What are thinking styles?

A style is a preferred way of thinking. It is not an ability, but rather how we use the abilities we have. We do not have a style, but rather a profile of styles.  People may be practically identical in their abilities and yet have very different styles.

Thinking styles

People with different thinking styles will, according to Sternberg, prefer working with different kinds of tasks. Also, this difference gives an advantage for a person whose thinking style suits better with a situation at hand. A developer with more “legislative” style will enjoy design work while a developer with a “judical” style finds analytical work more rewarding.

Thinking style profile is constructed from five categories: Function, form, level, scope, and leaning. These categories form a profile for a person that consists, among other things, of  preference for design or executive work, motivation by single or multiple goals, big picture vs. detail orientation, and playing by rules or going beyond rules. For a real description, read the book.

Back to Scrum. I think that in ideal world, everyone should be doing tasks that are best suited for their profile and that they enjoy the most. Of course it does not mean that if nobody likes a task, it will not be made.
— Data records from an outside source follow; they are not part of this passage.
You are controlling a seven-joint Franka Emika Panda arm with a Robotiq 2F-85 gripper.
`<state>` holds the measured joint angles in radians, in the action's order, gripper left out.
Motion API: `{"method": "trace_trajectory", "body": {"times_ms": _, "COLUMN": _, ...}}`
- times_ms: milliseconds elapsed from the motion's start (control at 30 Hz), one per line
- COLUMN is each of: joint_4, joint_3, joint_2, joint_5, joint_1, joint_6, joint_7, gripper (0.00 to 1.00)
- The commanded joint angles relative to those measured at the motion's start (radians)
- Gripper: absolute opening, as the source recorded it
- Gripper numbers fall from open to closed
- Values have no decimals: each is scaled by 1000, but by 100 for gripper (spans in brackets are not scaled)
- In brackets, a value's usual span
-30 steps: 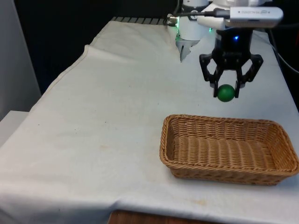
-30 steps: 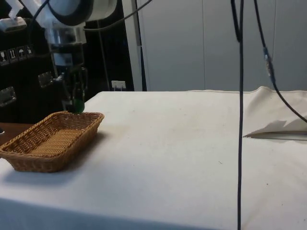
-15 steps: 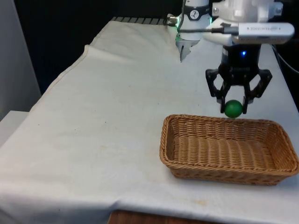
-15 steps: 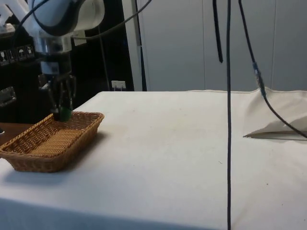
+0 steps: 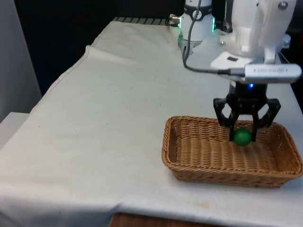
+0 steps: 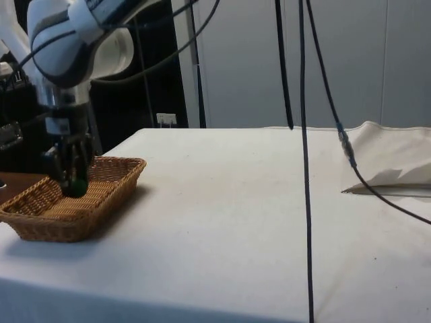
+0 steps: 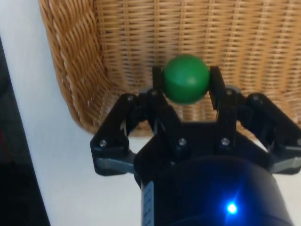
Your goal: Pick up the ball and place it into the basket.
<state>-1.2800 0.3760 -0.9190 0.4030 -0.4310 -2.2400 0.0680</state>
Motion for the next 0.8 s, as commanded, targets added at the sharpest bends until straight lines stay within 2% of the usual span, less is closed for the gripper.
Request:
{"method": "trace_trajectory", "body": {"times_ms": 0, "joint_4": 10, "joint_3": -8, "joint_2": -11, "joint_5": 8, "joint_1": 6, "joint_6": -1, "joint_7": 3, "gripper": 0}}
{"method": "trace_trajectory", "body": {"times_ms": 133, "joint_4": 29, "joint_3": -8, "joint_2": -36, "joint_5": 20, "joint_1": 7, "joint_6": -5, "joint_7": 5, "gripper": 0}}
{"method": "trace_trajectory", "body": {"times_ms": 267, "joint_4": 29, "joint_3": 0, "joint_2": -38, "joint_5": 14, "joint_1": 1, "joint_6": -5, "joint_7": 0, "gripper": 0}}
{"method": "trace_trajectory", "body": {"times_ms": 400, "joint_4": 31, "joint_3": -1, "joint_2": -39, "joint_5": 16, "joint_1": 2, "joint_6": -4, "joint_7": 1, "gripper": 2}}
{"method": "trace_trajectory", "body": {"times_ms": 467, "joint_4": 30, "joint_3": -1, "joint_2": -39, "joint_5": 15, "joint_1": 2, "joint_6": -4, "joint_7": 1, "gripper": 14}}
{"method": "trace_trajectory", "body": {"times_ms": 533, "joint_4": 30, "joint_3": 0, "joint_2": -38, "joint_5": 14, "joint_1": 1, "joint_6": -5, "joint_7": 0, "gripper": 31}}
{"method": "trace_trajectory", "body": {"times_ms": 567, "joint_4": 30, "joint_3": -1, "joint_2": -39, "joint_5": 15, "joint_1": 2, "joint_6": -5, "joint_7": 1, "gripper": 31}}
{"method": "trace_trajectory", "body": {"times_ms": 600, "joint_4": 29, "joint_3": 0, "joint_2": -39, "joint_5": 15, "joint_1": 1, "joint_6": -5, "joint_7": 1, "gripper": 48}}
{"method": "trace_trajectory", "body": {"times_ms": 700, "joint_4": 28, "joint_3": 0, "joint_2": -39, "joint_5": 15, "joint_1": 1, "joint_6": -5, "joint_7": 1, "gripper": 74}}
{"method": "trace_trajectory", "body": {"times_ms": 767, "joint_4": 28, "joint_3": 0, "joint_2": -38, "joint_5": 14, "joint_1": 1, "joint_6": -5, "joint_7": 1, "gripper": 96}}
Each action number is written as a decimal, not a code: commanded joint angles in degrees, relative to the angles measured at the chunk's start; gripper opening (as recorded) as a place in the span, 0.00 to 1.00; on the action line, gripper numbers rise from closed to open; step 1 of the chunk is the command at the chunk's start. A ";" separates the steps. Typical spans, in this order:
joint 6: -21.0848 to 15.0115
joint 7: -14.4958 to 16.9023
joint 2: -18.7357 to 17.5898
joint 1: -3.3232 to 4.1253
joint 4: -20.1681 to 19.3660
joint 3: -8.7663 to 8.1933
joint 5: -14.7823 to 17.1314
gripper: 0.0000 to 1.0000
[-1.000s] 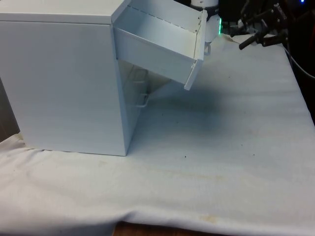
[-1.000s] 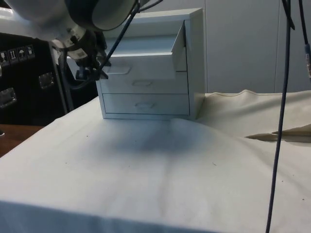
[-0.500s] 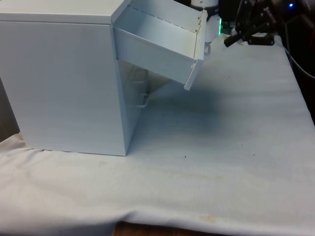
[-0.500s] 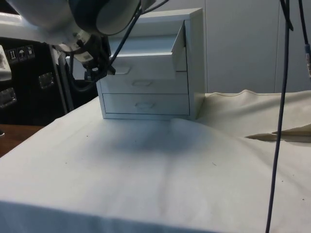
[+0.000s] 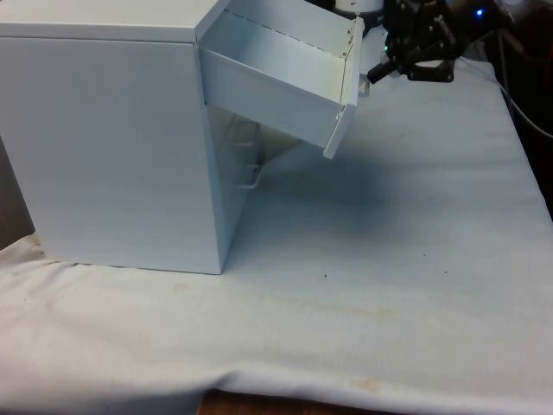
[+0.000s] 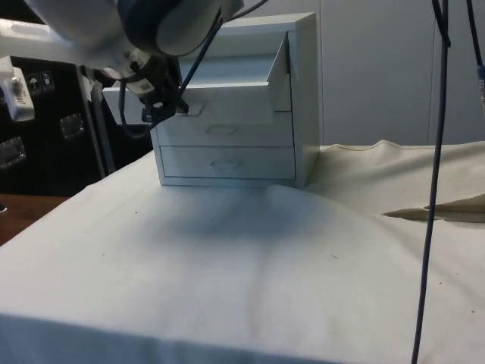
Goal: Open the drawer, then close it.
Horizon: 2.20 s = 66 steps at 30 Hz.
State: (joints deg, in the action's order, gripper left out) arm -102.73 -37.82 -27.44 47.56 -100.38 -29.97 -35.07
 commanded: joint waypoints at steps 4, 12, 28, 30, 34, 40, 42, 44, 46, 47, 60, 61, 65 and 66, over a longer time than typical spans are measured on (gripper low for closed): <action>-0.97 0.40 0.69 -0.23 -0.92 -0.69 -0.40 0.00; -0.80 0.97 0.97 -0.23 -1.20 -1.66 -0.63 0.00; -2.52 2.41 2.18 0.17 -3.27 -1.49 -3.09 0.00; -2.81 2.46 2.52 0.23 -3.72 -1.55 -3.50 0.00; -3.15 2.69 3.15 0.11 -4.41 -1.66 -4.24 0.00; -3.09 3.38 3.95 -0.29 -4.81 -2.06 -5.04 0.00; -2.23 2.92 3.38 0.11 -4.01 -1.60 -3.90 0.00; -2.98 3.72 4.24 -0.29 -4.76 -2.35 -5.27 0.00; -2.86 3.84 4.35 -0.29 -4.76 -2.52 -5.44 0.00; -2.64 4.01 4.58 -0.34 -4.70 -2.69 -5.73 0.00; -1.72 5.33 5.44 -0.06 -4.35 -4.64 -7.16 0.00; -1.72 5.33 5.44 -0.06 -4.35 -4.64 -7.16 0.00; -1.78 6.02 5.67 -0.17 -4.30 -5.61 -7.45 0.00; -1.32 5.56 5.21 0.00 -4.01 -5.39 -6.70 0.00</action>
State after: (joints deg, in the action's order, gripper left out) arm -103.99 -32.14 -22.17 47.56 -104.39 -35.58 -41.77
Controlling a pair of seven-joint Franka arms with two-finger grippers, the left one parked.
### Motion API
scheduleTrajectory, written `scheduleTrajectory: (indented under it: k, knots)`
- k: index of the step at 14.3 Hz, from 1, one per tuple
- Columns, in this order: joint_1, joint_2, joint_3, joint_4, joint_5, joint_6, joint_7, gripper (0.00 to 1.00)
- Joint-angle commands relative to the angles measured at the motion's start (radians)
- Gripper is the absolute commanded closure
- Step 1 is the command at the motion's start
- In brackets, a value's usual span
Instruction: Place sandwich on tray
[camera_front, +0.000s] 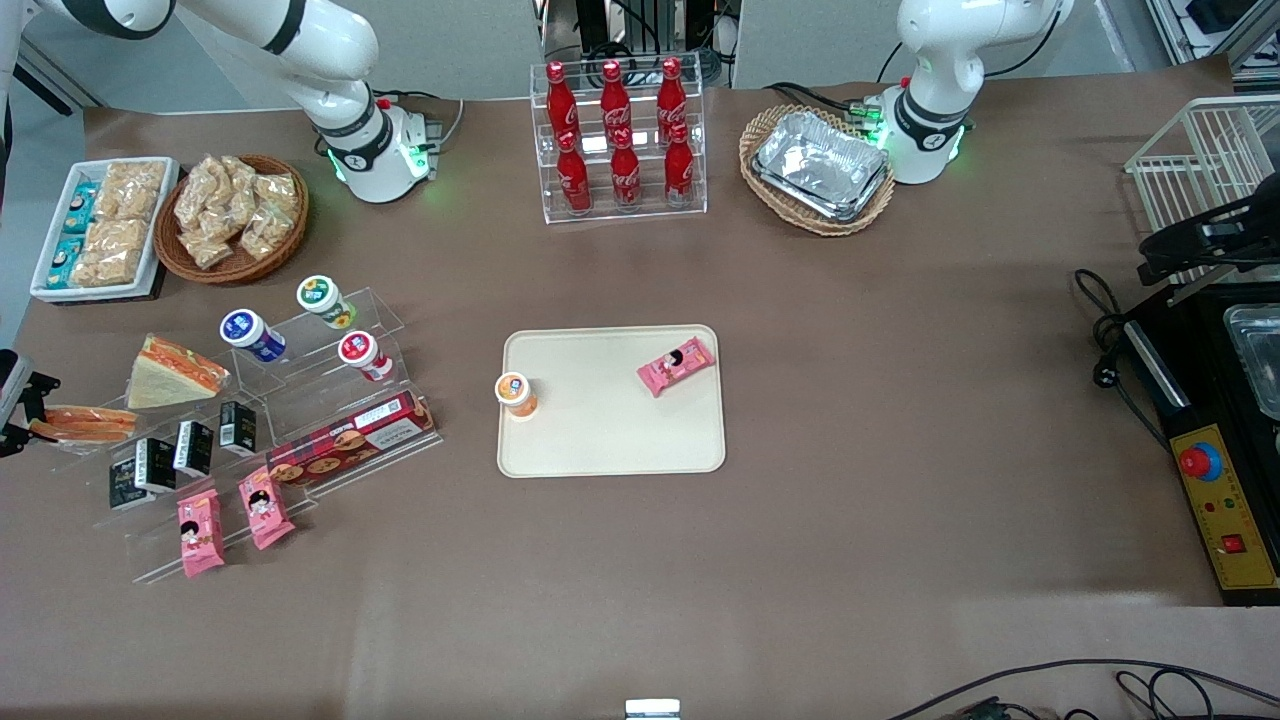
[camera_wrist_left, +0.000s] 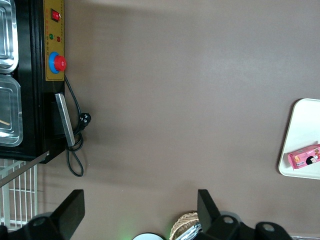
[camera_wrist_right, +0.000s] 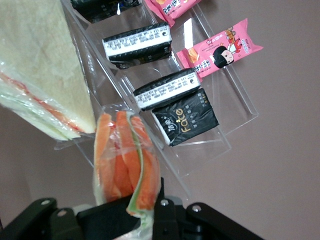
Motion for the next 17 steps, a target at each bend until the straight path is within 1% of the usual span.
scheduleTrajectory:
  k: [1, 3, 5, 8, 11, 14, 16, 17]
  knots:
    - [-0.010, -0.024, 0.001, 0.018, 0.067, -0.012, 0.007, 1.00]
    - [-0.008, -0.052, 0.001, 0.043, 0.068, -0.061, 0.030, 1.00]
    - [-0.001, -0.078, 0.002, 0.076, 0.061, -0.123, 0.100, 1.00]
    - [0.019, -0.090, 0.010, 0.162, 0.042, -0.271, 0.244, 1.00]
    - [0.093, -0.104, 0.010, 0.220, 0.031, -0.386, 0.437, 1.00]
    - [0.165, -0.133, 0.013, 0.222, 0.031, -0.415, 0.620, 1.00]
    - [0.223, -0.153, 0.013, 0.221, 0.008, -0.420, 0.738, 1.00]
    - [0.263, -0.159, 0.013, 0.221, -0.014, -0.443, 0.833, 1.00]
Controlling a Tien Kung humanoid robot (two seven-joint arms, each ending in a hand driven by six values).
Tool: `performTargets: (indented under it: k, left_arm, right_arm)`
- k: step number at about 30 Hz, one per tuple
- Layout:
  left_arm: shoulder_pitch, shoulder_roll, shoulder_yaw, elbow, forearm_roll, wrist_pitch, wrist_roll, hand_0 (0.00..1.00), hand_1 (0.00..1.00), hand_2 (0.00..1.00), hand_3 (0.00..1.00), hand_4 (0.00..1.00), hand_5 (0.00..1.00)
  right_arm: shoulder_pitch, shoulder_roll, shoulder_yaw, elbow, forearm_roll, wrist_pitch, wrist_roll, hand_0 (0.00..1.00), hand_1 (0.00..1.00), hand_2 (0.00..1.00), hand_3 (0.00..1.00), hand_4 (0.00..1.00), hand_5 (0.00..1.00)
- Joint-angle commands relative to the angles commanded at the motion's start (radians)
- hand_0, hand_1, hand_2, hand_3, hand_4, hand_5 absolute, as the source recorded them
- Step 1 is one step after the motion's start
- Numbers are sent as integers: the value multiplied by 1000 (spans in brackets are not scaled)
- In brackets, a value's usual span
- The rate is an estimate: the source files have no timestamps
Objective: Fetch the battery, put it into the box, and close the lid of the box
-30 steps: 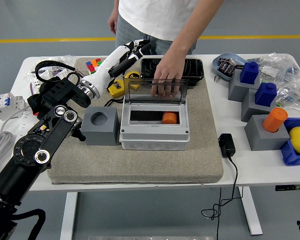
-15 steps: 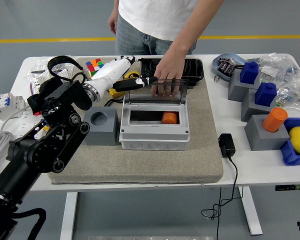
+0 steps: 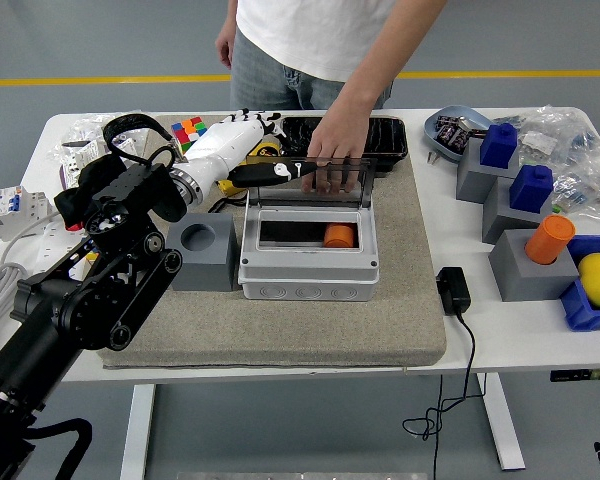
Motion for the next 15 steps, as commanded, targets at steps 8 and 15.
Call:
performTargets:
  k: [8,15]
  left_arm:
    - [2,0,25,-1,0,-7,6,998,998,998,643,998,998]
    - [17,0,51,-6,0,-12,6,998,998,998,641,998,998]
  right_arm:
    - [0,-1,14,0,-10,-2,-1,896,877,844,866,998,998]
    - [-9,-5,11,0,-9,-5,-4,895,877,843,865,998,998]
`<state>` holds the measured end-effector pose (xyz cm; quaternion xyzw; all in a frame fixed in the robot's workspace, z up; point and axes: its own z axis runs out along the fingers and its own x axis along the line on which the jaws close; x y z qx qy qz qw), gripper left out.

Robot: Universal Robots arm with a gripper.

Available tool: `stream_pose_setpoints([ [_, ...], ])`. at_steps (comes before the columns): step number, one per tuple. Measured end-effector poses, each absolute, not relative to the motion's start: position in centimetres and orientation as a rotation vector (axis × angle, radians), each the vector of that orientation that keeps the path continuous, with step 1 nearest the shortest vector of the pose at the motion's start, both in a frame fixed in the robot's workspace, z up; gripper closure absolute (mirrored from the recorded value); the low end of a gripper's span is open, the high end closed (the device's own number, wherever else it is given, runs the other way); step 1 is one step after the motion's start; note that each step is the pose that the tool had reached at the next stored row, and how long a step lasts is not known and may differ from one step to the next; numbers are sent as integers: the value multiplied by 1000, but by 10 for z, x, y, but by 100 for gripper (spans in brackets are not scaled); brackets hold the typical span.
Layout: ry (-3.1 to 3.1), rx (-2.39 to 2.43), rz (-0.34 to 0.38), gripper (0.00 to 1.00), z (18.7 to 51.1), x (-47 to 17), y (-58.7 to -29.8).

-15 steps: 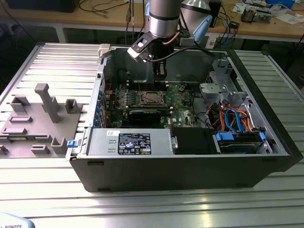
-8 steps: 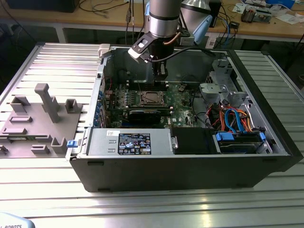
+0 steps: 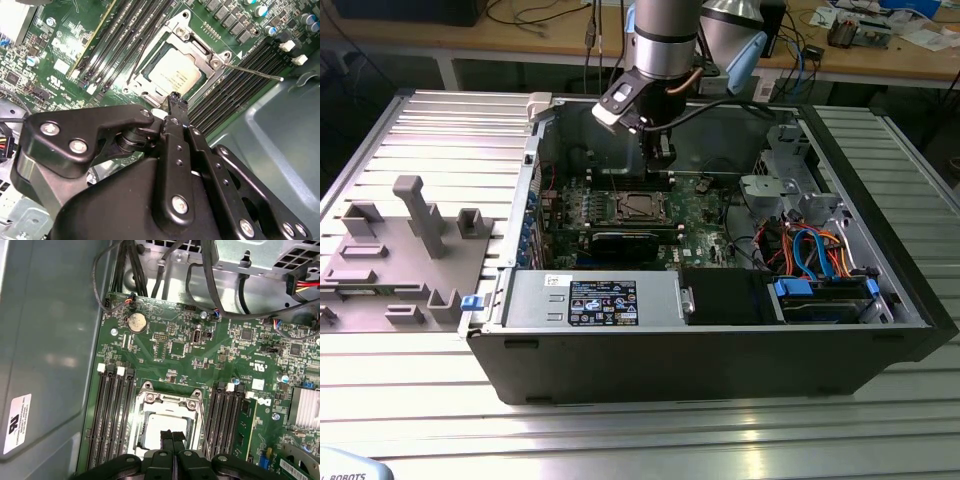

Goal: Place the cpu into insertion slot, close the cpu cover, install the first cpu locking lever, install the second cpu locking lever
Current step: 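Install the first cpu locking lever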

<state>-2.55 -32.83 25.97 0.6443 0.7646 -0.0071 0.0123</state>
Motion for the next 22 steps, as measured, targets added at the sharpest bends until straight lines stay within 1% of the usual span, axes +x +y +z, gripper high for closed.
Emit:
stream_pose_setpoints([
  [22, 2497, 1863, -20, 89, 260, -26, -328],
])
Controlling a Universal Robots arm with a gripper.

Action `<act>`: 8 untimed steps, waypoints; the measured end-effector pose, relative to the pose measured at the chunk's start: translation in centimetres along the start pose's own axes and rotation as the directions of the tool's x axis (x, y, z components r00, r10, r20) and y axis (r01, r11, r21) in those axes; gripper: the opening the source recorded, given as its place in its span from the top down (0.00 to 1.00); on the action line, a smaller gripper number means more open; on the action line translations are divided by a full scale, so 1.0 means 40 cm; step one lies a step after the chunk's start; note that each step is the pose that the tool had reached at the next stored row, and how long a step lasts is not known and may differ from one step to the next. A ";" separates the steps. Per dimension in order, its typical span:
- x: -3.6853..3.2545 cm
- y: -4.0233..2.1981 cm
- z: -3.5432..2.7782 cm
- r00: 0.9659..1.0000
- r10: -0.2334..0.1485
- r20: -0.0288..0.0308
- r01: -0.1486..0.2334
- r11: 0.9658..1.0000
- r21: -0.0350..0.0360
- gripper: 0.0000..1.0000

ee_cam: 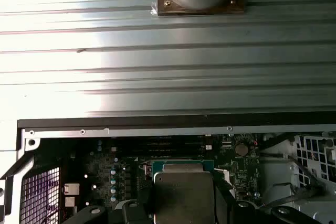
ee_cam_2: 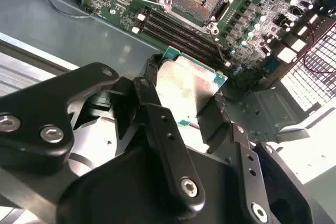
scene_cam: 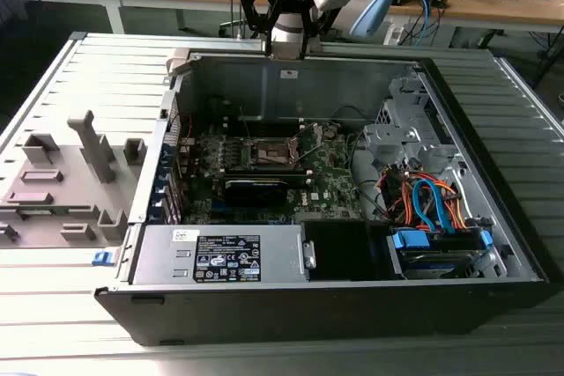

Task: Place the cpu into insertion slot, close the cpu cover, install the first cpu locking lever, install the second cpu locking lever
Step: 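Place the cpu into insertion slot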

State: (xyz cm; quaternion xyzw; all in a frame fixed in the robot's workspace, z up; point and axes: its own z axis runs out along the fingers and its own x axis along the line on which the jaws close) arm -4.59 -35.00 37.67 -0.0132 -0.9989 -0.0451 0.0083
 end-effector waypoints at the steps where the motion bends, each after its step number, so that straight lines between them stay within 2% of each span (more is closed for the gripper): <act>1: 0.000 0.000 0.000 1.000 0.000 0.000 0.000 1.000 0.000 0.45; 8: 0.001 0.000 0.003 1.000 0.000 0.000 0.000 1.000 0.000 0.45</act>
Also, a team should be cross-functional and members should learn new skills outside their comfort zone.  But if entire team is playing to their strengths it will increase work motivation and increase product quality. This is actually what self-organization is all about, people volunteering for tasks.

Nice subject for a retrospective

If a team is aware of others thinking styles it can self-organize more effectively. Therefore, if you don’t know what are the thinking styles in your Scrum team find that out in a retrospective, it will make a nice subject.

Samuli @ 21:37 (No Comments)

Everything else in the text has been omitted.